= EXERCISE GOAL =
Give back an exact copy of the lines in the records below, from the line that has "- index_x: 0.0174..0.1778" through the line that has "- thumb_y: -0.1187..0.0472", and nothing besides.

***

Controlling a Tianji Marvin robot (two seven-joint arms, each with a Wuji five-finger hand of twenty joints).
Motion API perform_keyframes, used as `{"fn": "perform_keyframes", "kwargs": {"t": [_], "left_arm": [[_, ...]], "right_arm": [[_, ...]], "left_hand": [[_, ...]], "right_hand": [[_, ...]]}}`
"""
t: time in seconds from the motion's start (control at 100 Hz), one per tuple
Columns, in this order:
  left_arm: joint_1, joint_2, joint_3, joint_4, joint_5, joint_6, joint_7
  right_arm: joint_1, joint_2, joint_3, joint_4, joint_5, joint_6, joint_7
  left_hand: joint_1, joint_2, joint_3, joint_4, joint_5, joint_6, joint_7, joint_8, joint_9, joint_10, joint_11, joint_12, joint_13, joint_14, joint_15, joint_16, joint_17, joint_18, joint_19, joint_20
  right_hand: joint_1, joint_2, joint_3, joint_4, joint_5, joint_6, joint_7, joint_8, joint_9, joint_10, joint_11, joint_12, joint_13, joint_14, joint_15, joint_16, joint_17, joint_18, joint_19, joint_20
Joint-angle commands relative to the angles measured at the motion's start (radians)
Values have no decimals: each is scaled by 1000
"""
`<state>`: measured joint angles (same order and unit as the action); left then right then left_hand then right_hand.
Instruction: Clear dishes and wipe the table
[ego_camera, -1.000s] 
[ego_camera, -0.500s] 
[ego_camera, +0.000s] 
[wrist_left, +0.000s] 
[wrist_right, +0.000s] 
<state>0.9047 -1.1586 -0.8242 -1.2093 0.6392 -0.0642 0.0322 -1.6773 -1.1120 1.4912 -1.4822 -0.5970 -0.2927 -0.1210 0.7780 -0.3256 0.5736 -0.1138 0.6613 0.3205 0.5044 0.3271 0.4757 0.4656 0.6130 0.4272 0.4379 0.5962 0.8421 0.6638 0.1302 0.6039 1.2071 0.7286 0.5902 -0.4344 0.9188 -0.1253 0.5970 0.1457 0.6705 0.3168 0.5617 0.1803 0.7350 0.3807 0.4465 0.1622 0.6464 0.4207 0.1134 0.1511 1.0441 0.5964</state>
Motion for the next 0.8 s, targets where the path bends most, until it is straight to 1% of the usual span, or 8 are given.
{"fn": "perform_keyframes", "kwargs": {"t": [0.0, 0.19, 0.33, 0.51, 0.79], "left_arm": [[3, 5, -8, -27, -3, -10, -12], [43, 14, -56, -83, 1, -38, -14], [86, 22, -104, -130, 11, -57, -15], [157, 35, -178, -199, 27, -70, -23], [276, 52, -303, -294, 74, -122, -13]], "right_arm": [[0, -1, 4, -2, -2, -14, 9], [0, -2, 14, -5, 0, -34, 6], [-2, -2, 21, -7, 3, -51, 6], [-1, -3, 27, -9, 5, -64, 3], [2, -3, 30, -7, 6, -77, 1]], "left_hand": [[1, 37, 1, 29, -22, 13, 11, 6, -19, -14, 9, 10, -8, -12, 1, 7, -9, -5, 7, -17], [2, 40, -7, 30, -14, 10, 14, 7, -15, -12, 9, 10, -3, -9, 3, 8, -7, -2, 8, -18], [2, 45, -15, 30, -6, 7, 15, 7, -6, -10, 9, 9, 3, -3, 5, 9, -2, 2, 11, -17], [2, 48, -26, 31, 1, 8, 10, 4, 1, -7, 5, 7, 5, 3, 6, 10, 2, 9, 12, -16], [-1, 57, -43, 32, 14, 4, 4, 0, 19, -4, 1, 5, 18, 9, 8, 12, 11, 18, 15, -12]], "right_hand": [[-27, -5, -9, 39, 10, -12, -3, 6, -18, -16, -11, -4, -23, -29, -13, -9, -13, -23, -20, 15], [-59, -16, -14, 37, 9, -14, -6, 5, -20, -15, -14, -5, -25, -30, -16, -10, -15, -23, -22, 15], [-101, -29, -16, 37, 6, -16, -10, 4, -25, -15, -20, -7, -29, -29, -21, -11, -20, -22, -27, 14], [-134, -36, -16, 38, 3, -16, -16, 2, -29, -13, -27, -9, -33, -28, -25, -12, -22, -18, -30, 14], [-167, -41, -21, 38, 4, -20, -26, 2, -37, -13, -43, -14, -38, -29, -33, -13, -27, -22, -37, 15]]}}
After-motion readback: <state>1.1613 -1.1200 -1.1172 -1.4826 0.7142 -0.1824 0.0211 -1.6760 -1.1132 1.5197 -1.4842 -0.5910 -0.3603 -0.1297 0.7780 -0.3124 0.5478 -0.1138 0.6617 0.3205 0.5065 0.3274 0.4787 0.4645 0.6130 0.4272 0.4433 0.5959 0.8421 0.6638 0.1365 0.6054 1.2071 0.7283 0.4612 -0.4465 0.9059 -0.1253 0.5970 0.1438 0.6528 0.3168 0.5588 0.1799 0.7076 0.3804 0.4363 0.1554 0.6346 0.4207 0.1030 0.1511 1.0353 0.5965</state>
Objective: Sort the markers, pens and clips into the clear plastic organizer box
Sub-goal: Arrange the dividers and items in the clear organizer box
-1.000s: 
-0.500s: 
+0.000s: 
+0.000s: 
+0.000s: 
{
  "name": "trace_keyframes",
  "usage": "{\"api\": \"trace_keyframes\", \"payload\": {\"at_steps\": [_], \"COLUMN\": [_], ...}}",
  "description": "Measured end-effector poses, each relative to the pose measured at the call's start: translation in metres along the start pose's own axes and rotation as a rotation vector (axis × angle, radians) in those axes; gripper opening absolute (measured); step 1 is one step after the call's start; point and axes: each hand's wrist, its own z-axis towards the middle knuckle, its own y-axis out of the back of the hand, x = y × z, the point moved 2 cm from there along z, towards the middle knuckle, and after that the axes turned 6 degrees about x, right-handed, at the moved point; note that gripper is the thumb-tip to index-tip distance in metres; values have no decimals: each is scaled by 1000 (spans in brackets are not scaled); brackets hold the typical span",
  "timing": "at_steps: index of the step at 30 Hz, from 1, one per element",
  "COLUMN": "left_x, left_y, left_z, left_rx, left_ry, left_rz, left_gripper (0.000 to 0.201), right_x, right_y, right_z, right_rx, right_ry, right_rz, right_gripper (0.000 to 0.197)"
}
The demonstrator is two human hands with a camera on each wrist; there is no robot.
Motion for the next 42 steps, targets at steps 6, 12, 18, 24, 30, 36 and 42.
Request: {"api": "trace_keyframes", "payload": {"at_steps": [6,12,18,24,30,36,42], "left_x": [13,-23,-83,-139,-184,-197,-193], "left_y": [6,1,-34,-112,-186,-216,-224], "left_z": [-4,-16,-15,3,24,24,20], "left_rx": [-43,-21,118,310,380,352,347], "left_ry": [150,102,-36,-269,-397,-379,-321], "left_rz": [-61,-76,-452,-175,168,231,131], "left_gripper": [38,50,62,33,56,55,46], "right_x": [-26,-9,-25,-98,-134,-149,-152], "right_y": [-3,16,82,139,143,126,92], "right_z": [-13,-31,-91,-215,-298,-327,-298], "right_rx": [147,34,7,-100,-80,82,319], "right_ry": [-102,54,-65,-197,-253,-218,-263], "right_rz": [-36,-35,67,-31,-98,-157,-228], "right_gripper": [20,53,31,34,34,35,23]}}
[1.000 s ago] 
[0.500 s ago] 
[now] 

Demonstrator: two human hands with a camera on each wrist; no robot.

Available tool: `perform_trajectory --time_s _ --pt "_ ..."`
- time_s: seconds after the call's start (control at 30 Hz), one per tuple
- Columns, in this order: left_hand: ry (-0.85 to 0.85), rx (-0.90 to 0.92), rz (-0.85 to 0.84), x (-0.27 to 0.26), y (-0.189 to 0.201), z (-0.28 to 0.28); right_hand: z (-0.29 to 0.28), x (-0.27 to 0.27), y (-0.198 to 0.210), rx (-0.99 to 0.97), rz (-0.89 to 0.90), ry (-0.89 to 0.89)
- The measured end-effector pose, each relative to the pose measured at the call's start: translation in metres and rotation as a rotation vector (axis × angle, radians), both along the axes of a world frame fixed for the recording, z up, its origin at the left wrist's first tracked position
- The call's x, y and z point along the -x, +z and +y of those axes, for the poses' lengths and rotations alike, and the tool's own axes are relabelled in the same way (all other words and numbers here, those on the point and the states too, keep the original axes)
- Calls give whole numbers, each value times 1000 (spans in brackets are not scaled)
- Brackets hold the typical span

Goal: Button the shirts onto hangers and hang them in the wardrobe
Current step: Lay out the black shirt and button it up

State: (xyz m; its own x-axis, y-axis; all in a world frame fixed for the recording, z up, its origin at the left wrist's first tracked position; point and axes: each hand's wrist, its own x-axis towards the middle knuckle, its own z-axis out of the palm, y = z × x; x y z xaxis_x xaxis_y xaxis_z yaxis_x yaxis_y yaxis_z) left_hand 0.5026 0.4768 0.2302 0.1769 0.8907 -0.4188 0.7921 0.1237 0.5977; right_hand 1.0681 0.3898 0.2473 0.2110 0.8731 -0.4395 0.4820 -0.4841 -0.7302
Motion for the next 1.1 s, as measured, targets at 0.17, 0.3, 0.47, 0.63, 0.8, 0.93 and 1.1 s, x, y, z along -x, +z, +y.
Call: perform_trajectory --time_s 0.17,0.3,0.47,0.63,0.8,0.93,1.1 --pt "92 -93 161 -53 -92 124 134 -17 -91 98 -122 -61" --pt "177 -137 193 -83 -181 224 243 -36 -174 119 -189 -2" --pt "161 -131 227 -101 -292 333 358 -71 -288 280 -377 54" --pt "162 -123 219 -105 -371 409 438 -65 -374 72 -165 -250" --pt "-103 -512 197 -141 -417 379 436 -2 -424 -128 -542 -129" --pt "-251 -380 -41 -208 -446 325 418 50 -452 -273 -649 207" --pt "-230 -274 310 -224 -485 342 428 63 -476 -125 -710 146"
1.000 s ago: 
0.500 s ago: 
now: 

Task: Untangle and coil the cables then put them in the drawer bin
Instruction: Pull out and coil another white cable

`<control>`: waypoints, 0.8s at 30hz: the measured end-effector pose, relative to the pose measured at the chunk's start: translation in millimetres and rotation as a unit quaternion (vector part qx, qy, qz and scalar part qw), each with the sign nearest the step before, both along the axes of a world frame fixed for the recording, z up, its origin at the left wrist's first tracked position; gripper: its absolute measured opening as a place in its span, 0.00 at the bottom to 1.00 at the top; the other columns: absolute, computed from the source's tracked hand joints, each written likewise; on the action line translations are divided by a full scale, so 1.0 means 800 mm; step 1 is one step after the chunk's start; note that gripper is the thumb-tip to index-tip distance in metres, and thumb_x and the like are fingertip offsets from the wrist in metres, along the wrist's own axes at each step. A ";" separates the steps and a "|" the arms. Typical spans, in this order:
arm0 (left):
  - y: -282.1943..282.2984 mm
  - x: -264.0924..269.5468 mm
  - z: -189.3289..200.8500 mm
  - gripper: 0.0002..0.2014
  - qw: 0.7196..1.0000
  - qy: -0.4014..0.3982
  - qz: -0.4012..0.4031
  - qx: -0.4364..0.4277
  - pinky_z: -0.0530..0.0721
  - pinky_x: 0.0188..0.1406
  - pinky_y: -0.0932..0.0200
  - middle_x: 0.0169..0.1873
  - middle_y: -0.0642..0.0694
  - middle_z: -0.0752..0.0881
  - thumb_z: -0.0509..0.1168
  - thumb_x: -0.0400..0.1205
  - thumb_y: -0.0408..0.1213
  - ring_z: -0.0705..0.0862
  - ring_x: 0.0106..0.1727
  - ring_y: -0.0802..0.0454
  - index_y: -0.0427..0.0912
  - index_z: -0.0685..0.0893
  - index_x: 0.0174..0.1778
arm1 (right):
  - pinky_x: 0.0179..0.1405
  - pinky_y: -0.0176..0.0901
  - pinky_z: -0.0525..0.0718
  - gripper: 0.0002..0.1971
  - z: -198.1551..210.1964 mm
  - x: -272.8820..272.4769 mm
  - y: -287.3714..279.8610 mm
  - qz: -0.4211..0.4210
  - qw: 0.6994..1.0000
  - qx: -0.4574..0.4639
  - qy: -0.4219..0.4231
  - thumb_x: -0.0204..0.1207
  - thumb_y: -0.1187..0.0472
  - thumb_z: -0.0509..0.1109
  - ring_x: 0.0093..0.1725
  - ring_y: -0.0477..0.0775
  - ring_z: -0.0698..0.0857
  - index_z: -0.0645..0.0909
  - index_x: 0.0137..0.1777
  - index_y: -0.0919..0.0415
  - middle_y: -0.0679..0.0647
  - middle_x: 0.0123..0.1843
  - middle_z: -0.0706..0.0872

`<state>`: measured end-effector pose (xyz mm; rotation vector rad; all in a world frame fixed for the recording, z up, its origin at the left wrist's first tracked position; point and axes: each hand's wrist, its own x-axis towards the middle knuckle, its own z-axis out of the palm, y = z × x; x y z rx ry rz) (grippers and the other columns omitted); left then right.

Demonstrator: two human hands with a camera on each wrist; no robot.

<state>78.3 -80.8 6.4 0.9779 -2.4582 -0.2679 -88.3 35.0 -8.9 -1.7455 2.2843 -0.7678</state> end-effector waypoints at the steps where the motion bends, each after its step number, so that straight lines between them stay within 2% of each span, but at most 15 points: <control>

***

= TASK ANSWER =
  - index_x: 0.0174..0.1778
arm1 (right):
  - pinky_x: 0.0179..0.1405
  - pinky_y: -0.0176..0.0901
  - pinky_z: -0.0525..0.0718
  - gripper: 0.0002..0.1971
  - z: -198.1551..210.1964 mm
  - x: -272.8820..272.4769 mm
  - y: -287.3714..279.8610 mm
  - qz: -0.4211..0.4210
  - qw: 0.6994..1.0000
  - qx: -0.4574..0.4639
  - qy: -0.4219..0.4231
  - thumb_x: -0.0204..0.1207
  - thumb_y: -0.1187..0.0472

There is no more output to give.